35      La procédure revêtant, à l’égard des parties au principal, le caractère d’un incident soulevé devant la juridiction de renvoi, il appartient à celle-ci de statuer sur les dépens. Les frais exposés pour soumettre des observations à la Cour, autres que ceux desdites parties, ne peuvent faire l’objet d’un remboursement.

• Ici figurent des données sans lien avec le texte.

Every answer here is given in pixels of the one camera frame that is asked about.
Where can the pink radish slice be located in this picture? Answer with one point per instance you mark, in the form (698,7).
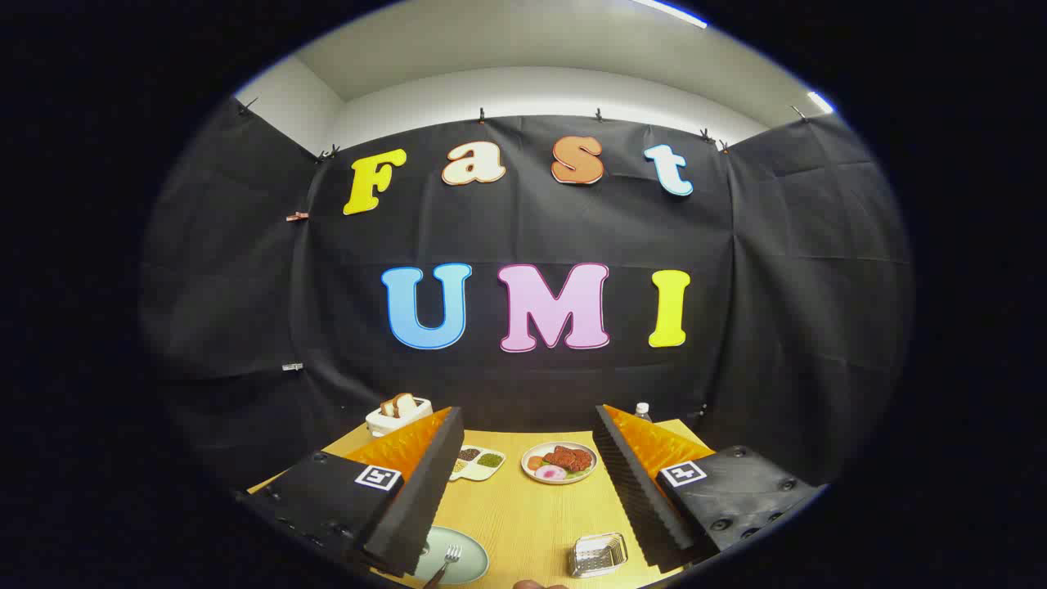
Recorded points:
(550,472)

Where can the pile of green beans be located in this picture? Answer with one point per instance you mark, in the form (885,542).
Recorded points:
(490,460)

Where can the toast bread slice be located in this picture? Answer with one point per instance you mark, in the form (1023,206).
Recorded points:
(406,403)
(389,407)

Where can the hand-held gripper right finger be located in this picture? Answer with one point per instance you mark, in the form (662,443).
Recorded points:
(634,491)

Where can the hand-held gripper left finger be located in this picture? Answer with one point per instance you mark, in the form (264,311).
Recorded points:
(421,491)

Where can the pale green plate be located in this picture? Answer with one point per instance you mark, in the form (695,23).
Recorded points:
(470,564)

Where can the white toaster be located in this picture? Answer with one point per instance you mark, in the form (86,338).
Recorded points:
(401,424)

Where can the green-label plastic bottle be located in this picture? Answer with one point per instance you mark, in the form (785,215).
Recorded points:
(643,411)

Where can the perforated metal basket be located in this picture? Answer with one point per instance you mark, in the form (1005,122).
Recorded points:
(597,556)

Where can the brown meat pieces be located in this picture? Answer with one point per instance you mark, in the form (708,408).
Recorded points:
(568,458)

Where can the white plate with food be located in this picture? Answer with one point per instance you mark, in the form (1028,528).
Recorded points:
(527,475)

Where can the pile of dark beans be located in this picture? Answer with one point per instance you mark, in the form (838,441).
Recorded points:
(469,454)

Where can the white compartment tray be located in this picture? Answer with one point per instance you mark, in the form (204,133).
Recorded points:
(484,473)

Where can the metal fork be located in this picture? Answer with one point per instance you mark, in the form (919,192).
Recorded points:
(451,556)

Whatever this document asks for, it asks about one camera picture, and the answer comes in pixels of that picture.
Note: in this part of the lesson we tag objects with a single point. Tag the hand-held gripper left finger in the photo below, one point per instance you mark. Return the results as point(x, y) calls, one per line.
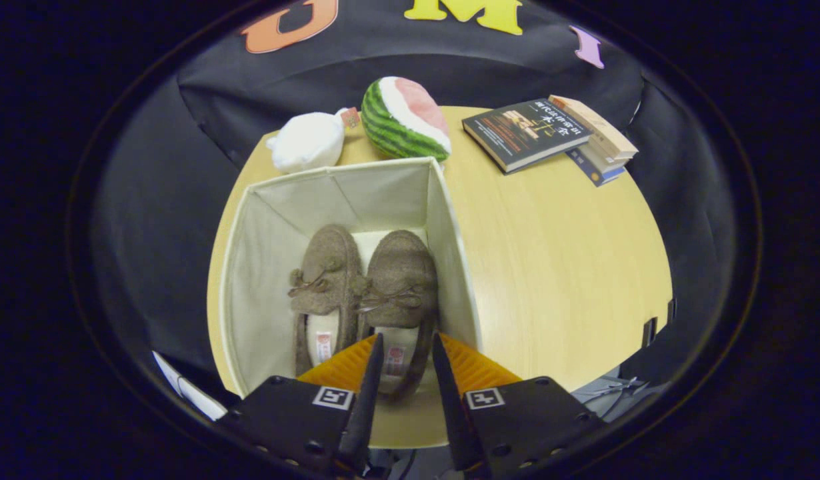
point(366, 406)

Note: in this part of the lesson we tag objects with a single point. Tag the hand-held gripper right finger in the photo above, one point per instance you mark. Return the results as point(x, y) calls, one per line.
point(453, 413)

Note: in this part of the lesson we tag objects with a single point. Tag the brown fuzzy slipper shoe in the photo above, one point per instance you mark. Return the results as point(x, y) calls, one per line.
point(326, 266)
point(400, 273)

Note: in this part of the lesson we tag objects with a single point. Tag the cream fabric storage box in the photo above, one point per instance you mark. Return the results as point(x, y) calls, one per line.
point(270, 266)

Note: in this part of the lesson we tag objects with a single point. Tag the white plush toy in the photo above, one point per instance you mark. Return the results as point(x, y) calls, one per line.
point(306, 143)

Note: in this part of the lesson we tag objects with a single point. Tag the blue book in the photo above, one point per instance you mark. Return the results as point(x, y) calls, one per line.
point(591, 173)

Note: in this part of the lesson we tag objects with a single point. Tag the watermelon slice plush toy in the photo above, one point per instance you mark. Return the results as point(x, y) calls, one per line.
point(390, 126)

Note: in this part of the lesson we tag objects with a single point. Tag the black cover book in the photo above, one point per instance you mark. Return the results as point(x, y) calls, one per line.
point(523, 133)

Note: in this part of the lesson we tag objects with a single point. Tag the grey book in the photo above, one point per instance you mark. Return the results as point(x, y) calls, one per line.
point(604, 163)

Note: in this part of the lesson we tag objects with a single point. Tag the beige cover book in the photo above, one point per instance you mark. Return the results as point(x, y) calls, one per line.
point(600, 130)

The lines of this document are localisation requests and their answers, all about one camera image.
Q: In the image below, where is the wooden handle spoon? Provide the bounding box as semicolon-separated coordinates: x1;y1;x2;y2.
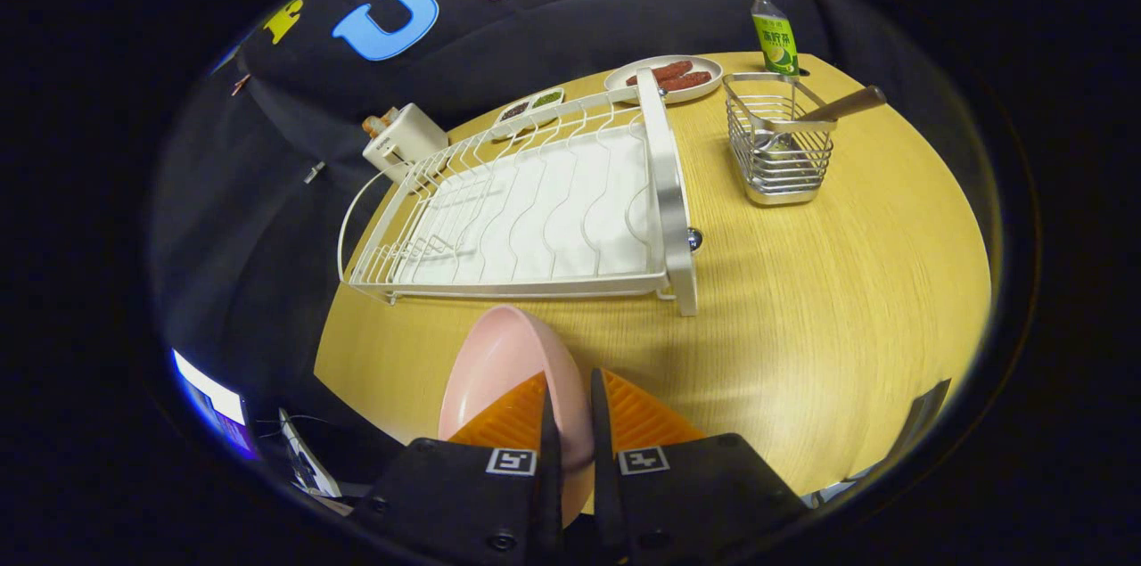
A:
753;85;888;161

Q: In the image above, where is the white divided condiment dish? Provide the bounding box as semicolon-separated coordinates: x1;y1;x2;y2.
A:
495;86;566;126

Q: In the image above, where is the white toaster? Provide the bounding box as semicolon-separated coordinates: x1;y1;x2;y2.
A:
362;103;449;184

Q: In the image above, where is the metal wire basket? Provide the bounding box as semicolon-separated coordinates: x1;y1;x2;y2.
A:
723;72;839;207

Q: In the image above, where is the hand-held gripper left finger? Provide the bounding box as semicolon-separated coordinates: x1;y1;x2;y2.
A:
350;370;564;566

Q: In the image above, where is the green label drink bottle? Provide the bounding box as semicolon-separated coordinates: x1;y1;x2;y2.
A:
749;0;800;77

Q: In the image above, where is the white plate with meat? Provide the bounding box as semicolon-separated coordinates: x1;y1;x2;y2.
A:
603;55;724;105

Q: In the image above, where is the black backdrop cloth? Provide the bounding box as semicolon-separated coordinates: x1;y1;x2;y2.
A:
152;0;981;424

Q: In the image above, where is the pink plate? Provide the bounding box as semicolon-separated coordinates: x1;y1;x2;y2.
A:
437;305;596;529

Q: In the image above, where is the white wire dish rack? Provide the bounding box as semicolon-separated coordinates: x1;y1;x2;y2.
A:
337;67;701;317

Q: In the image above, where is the bright lit screen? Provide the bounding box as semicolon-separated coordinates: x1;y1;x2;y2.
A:
171;349;261;462

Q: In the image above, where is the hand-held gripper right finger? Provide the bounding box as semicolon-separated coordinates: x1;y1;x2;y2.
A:
588;367;810;566

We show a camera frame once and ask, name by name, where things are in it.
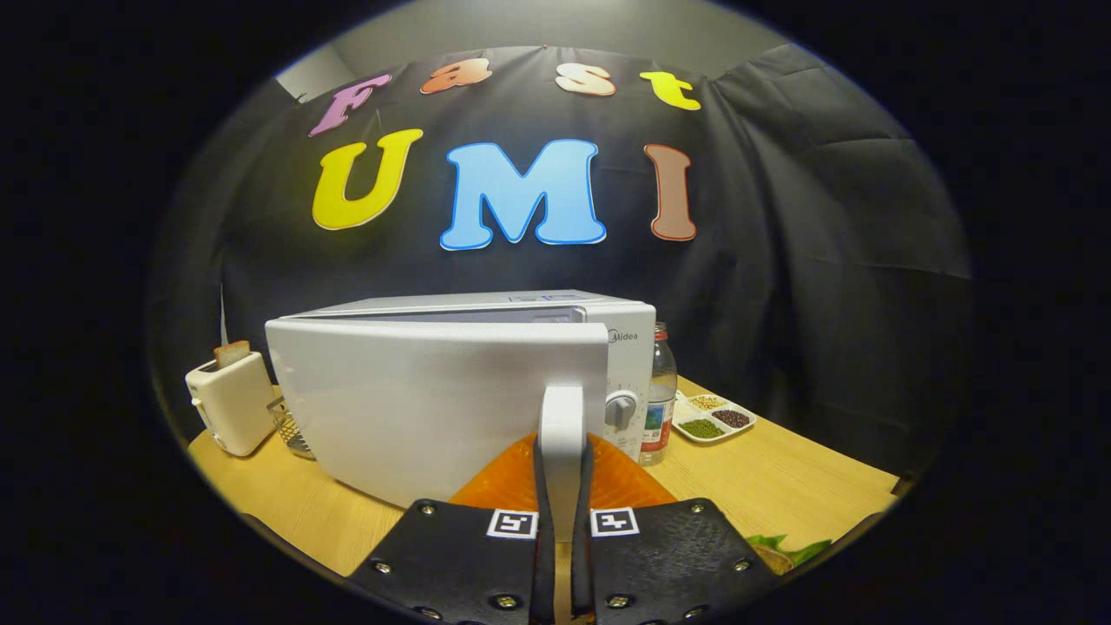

Par ces motifs, la Cour (première chambre) dit pour droit:

Les articles 47, paragraphe 2, et 48, paragraphe 3, de la directive 2004/18/CE du Parlement européen et du Conseil, du 31 mars 2004, relative à la coordination des procédures de passation des marchés publics de travaux, de fournitures et de services, doivent être interprétés en ce sens qu’ils s’opposent à ce qu’un pouvoir adjudicateur puisse, dans le cadre du cahier des charges relatif à une procédure de passation d’un marché public, imposer à un soumissionnaire qui fait valoir les capacités d’autres entités l’obligation, avant la passation dudit marché, de conclure avec ces entités un accord de partenariat ou de créer avec celles-ci une société en nom collectif.